Thursday, June 03, 2010

Crop summary: Woodland chervil, Anthriscus sylvestris



(Picture shows black locust canopy with annual garden peas on the left, and woodland chervil on the right, taller with lacy leaves)

I got excited about Anthriscus sylvestris, "Woodland chervil" or "Cow parsley" after reading Patrick Whitefield's "perennial alternative to annual chervil" description in How To Make a Forest Garden. I eventually established some plants in the heavily shaded area under our back yard fence-line black locust trees, where an initial few plants have multiplied into a dense thicket of mature plants and young seedlings. This proves woodland chervil's ability to grow and even thrive in dry shade--their position doesn't get much irrigation water from us, and the locust canopy above intercepts a lot of the scant late spring/early summer rainfall along with casting its dappled shade.

Woodland chervil puts out its carrot family flowers very early in spring, making it (with Myrrhis odorata, sweet cicely) a valuable beneficial insect nectary for that crucial time.

Unfortunately, the leaves, whether fresh and young, or older and mature, have a strong mostly unpleasant taste to my palate. I don't taste any of the aniseed flavor the annual chervil has, and notice that Ken Fern describes the leaves as tasting "somewhat less than wonderful." So although I might throw the leaves into a mixed salad in early spring when I don't have much else available, I don't see myself ever using the leaves very heavily.

I did plant a purple-leaved plant someone gave me, which she called woodland chervil. The leaves look much less divided to me than the regular plants, but otherwise I can believe I have the purple "Ravenswing" variety. The purple leaves taste much better to me than the regular plants, such that I think I could use them in bulk in a salad. But I need to verify that I'm working with the Anthriscus sylvestris species before I eat much of it.

I planted the original plants in the backyard chicken area, but just on the other side of a fence; they would not have established without protection. The mature plants might now coexist with the chickens if I removed the fence, but I'm sure their self-seeding would come to an end with all the scratching disturbance. Our chickens occasionally ate some of the regular green leaves early in the season, but they definitely don't devour the plants. So far my efforts to interest them in the green seeds have failed. I'll keep trying, especially with the mature seeds, in the hope that the plant may provide useful calorie-rich chicken fodder via its seeds.

I have nibbled a little myself on the immature seed. I haven't found any mentions of edibility of the seed, so I've only taken a few tastes so far, but I haven't suffered any ill effects. The seeds have some of the same flavor as the leaves, but not as strong and missing some crucial element that makes the leaves taste bad. I can see myself using the seeds in some bulk as a spice or garden snack. As the earliest seeds have matured, they've developed more fiber, so this use may end once they've passed beyond their green stage. Still, I sampled my first seeds almost three weeks ago, and the plants have more green seeds now and flowers getting ready to produce more seeds from scratch, so the season lasts a long time. Plus even fibrous mature seeds may work OK cooked in a dish.
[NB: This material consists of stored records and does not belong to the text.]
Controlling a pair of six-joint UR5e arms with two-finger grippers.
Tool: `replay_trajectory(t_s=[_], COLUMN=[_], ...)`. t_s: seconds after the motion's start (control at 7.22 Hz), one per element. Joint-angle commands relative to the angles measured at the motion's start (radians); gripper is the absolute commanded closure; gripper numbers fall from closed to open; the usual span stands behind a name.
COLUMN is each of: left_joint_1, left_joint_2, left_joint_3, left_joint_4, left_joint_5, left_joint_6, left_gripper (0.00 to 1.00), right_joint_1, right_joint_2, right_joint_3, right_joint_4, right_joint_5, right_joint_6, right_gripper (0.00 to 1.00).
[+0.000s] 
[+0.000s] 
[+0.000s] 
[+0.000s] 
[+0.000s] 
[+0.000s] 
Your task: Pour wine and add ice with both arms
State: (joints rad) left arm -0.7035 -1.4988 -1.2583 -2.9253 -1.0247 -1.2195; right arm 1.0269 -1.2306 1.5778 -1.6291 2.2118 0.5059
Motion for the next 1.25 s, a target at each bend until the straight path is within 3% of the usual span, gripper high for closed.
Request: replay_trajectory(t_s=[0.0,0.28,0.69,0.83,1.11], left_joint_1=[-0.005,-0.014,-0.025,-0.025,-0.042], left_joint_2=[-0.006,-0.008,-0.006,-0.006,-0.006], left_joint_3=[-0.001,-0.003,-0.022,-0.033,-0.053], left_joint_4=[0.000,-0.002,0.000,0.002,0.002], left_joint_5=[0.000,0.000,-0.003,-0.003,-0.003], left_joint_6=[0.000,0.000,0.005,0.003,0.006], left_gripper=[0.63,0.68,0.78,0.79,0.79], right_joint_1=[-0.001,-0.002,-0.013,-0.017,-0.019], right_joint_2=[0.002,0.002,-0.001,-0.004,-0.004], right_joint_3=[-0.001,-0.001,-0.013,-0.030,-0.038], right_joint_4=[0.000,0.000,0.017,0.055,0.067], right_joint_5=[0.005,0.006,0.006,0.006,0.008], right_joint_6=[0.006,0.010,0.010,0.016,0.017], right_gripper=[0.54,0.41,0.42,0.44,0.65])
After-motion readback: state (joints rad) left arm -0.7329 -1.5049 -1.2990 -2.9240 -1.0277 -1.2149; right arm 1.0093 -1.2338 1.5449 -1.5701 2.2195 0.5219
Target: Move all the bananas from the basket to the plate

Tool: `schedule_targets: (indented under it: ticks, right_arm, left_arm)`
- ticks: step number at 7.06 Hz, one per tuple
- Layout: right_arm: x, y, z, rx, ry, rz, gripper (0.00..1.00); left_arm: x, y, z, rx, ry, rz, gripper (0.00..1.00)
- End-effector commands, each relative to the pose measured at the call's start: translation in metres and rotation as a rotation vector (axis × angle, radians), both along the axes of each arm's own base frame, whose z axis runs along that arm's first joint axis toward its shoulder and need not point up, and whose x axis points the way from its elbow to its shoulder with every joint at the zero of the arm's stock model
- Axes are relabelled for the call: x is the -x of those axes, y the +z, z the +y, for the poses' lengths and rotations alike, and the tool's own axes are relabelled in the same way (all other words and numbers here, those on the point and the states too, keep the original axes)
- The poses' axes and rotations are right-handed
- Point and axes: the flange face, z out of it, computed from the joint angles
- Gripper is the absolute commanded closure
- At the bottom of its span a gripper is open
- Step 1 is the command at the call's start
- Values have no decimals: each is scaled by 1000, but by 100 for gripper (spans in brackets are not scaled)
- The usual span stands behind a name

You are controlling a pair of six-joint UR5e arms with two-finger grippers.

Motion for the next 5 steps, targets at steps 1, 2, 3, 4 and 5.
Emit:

Today I sampled two tiny roots for the first time, which Plants for a Future and other sources specifically list as edible. I really liked them! I took a couple of nibbles raw (though PFAF only lists them edible cooked), and found they had some of the same flavor as the leaves and seeds, but not terribly strong, and not with the extra unpleasant twist the leaves contain. I tasted some sweetness, too. I cooked the remaining root for a few minutes, then sampled again, and thought they'd lost some of their sweetness leaving them with just their strange but not-too-strong flavor. I don't think I would want to eat a big mess of 'em on their own. But I could easily see mixing them in with other roots or in a dish of some kind. We have a lot of young seedlings growing which will need thinning out for their own good, so I look forward to experimenting more with these and seeing how big their roots become and whether the taste changes.

I think I'll try introducing these into the shady, dry NE corner of our front yard, also under black locusts along the fence line. I'll use the better-tasting purple leaved variety if I can verify the species, since I would have much easier access to these plants in my daily greens-picking rounds than to the plants in the back yard. I haven't really figured out a good way to use that front NE area, but now I'm thinking a combination of woodland chervil; the existing edible rooted money plant (Lunaria annua, though the roots I've pulled out have never seemed very big); ground bean/hog peanut (Amphicarpaea bracteata, already planted there and trying to establish a colony); and the native shoot/root/berry crop false solomon's seal (Maianthemum racemosum) may fill in the area well as an understory to the tree canopies.